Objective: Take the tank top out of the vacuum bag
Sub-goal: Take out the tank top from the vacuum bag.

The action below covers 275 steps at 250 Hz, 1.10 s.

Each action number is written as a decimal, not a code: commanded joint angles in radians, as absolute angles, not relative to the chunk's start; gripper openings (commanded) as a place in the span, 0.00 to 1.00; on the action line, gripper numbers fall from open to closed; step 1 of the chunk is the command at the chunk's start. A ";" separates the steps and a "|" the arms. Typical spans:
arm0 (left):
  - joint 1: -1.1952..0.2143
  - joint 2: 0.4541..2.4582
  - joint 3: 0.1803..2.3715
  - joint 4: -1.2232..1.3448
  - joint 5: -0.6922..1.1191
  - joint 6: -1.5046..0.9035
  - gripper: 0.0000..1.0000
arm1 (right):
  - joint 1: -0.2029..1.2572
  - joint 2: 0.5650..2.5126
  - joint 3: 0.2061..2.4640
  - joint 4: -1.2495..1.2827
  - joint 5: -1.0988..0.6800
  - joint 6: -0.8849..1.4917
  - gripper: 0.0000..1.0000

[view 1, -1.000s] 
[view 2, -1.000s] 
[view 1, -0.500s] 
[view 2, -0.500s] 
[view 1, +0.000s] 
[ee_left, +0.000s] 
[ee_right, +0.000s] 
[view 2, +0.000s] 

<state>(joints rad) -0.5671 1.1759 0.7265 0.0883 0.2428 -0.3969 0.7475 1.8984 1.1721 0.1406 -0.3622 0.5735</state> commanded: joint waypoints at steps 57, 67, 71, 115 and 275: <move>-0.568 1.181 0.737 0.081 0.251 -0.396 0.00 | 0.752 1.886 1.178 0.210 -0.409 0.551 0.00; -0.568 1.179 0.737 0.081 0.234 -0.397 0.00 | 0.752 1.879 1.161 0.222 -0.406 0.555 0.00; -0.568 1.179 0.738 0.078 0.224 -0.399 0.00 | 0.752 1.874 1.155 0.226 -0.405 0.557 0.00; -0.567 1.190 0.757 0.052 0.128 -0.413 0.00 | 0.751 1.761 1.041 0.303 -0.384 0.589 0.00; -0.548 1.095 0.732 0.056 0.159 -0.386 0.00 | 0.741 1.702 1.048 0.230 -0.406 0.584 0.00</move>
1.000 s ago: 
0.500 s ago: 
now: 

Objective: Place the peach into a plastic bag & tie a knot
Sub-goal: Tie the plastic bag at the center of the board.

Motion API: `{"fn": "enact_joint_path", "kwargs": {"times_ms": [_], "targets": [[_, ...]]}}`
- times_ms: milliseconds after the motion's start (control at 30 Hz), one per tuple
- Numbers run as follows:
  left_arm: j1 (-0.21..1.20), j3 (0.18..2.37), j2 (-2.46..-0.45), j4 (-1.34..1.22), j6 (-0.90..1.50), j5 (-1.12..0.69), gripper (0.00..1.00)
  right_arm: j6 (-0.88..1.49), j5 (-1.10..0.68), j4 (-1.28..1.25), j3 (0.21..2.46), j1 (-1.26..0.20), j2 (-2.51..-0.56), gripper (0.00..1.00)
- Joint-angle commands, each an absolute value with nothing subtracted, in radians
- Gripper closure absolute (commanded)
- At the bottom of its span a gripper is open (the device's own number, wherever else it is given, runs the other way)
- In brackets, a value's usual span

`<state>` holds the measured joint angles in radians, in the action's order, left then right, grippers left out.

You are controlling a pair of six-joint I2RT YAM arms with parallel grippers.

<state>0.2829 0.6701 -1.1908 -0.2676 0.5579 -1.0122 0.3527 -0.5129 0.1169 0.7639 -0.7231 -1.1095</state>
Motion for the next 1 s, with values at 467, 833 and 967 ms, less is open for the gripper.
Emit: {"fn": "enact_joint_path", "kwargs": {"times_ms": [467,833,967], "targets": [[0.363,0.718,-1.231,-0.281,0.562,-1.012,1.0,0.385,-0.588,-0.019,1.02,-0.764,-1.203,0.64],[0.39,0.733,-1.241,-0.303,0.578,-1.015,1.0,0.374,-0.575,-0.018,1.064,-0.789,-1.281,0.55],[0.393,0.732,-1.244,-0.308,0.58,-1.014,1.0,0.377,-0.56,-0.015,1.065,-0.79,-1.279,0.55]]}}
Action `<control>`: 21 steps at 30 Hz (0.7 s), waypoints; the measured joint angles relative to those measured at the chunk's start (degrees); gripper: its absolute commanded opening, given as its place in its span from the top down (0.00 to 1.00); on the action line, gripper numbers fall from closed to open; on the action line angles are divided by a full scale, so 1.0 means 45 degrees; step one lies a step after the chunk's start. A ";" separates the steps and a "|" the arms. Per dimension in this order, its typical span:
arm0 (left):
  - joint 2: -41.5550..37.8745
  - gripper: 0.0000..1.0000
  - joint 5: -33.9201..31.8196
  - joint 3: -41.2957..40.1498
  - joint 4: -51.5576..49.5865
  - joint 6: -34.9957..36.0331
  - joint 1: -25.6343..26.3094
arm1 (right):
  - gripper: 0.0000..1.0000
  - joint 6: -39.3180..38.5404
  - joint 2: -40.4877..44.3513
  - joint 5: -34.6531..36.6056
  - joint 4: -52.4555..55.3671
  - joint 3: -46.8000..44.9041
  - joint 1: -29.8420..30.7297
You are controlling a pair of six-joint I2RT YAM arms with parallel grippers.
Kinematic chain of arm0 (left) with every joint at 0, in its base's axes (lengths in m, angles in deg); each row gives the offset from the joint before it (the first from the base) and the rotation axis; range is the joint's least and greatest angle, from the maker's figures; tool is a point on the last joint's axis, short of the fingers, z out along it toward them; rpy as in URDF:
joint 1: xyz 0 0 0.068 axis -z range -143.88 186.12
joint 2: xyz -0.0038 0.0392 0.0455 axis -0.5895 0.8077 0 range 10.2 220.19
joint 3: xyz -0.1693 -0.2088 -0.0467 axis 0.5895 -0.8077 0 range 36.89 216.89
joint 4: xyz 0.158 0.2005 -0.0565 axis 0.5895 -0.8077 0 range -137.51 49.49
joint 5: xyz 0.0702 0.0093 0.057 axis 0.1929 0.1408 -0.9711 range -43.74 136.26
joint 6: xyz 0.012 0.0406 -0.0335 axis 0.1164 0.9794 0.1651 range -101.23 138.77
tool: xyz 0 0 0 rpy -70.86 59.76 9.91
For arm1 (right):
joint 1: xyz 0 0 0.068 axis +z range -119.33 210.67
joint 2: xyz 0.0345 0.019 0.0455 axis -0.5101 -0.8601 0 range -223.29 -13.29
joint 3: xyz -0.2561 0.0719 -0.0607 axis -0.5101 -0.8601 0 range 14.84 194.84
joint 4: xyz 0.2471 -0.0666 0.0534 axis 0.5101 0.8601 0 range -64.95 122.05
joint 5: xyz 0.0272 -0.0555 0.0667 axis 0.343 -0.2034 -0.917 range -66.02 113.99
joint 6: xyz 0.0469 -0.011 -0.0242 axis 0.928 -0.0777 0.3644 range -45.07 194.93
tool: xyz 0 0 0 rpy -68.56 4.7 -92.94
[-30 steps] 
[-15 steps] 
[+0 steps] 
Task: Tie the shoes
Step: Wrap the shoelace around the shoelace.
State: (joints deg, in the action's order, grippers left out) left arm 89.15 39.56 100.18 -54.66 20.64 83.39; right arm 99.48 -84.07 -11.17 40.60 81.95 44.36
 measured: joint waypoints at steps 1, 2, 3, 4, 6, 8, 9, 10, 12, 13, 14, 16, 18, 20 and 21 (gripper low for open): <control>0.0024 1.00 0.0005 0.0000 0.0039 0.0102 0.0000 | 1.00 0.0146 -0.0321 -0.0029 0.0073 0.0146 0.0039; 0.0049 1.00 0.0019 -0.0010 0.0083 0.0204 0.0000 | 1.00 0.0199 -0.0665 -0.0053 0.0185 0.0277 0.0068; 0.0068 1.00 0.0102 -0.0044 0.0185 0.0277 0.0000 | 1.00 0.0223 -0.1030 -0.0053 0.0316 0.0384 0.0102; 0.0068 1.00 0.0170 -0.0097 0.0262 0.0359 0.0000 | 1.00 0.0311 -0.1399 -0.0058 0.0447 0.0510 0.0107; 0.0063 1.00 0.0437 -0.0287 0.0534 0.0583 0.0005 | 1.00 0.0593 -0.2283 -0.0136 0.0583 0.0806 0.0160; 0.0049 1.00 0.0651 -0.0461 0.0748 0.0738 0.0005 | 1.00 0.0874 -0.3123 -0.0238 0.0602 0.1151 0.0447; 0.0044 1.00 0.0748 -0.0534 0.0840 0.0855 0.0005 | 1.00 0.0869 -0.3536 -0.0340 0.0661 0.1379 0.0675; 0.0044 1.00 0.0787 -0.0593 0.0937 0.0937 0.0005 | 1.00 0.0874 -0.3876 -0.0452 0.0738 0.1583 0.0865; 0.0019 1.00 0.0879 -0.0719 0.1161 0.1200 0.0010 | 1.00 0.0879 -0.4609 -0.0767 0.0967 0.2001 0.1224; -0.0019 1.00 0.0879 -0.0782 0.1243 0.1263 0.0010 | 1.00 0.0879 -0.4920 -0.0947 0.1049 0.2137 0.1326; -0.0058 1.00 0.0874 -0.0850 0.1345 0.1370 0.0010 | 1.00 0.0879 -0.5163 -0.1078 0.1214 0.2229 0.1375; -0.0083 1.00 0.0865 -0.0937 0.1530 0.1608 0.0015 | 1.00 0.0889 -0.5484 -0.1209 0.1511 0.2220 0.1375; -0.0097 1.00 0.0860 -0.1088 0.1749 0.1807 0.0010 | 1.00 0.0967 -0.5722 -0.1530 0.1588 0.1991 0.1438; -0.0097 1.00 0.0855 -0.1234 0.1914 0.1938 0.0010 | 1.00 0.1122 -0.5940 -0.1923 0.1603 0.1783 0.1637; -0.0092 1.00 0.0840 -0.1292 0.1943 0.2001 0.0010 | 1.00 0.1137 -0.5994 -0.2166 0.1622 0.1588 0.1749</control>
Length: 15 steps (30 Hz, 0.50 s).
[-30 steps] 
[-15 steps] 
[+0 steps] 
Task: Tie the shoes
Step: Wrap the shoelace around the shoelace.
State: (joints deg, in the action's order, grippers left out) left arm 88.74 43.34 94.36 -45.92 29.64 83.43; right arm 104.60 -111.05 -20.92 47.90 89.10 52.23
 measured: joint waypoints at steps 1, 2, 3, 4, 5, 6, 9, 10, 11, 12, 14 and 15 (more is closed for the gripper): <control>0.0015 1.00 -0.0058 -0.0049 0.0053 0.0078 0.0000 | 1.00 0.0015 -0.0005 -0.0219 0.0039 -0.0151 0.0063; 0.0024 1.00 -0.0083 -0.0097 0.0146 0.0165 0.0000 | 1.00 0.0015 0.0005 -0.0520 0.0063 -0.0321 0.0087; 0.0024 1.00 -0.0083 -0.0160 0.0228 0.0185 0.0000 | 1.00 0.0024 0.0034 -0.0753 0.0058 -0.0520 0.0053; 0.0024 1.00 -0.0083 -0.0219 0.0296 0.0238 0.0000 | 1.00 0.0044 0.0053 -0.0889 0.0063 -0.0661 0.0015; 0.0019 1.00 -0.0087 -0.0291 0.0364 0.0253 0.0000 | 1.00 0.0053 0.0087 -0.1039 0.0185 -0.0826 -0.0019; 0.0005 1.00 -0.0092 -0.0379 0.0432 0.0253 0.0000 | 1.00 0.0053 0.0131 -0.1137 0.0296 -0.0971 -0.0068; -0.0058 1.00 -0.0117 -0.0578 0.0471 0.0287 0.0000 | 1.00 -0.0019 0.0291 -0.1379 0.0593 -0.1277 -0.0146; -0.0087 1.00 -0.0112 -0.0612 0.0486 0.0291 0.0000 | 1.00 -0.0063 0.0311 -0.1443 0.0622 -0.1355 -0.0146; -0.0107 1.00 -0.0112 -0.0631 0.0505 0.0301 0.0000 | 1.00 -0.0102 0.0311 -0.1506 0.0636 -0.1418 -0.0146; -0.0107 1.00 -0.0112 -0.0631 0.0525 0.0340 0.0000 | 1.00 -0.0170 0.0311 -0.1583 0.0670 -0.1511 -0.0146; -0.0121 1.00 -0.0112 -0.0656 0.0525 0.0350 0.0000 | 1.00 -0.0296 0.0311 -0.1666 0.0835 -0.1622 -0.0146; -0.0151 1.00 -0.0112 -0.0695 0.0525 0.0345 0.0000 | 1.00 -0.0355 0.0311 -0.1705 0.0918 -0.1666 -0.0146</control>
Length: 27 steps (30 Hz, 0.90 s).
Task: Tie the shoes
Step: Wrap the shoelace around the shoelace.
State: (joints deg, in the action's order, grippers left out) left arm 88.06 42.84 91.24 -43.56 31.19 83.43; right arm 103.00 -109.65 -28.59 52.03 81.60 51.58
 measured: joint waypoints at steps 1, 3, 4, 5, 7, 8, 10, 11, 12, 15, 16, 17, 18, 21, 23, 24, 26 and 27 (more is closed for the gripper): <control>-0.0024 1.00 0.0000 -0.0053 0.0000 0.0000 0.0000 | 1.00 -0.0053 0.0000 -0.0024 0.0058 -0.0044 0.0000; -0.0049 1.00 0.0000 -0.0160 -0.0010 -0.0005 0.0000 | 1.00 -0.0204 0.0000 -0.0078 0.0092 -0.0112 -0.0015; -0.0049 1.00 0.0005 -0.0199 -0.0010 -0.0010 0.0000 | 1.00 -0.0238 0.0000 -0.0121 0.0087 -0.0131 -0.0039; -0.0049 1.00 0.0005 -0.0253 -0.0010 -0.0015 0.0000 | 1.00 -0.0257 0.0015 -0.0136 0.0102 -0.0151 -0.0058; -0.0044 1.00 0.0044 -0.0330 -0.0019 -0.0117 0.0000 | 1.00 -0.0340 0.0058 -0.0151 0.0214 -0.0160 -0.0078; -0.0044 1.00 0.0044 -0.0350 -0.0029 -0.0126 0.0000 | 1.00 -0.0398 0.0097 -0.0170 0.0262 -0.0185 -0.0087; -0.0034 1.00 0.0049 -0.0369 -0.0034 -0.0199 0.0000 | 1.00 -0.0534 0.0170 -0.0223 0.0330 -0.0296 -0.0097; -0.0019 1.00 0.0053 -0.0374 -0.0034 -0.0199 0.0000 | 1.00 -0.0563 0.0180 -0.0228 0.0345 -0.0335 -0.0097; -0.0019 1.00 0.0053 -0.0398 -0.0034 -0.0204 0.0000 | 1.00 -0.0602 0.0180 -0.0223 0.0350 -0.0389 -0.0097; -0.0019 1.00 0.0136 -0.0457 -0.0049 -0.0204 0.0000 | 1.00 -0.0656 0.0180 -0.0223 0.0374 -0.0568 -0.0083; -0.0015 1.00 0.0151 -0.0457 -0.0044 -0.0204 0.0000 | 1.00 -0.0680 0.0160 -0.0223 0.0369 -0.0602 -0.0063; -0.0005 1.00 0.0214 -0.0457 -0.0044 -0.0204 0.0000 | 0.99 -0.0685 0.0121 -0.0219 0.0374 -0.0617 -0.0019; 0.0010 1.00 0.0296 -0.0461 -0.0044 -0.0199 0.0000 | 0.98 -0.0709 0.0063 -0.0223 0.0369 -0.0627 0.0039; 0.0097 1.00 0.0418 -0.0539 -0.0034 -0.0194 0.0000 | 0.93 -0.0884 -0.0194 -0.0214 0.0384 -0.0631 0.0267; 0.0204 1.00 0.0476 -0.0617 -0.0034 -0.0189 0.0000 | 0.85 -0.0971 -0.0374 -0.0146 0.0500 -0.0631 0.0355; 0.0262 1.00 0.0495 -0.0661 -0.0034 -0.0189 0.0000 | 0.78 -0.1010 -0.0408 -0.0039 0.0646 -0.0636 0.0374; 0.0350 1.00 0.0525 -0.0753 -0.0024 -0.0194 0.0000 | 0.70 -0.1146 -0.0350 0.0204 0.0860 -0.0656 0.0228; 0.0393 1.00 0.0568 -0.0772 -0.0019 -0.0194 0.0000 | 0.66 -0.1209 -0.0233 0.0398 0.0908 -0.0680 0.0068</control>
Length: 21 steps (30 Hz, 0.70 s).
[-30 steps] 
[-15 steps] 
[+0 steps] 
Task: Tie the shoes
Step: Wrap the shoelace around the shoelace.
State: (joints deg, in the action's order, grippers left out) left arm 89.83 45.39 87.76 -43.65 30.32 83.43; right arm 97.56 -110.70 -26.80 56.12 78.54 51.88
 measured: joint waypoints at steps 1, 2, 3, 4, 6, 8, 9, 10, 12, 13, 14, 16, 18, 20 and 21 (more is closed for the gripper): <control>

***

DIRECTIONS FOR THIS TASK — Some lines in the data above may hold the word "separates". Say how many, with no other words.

EXERCISE RESULT — 2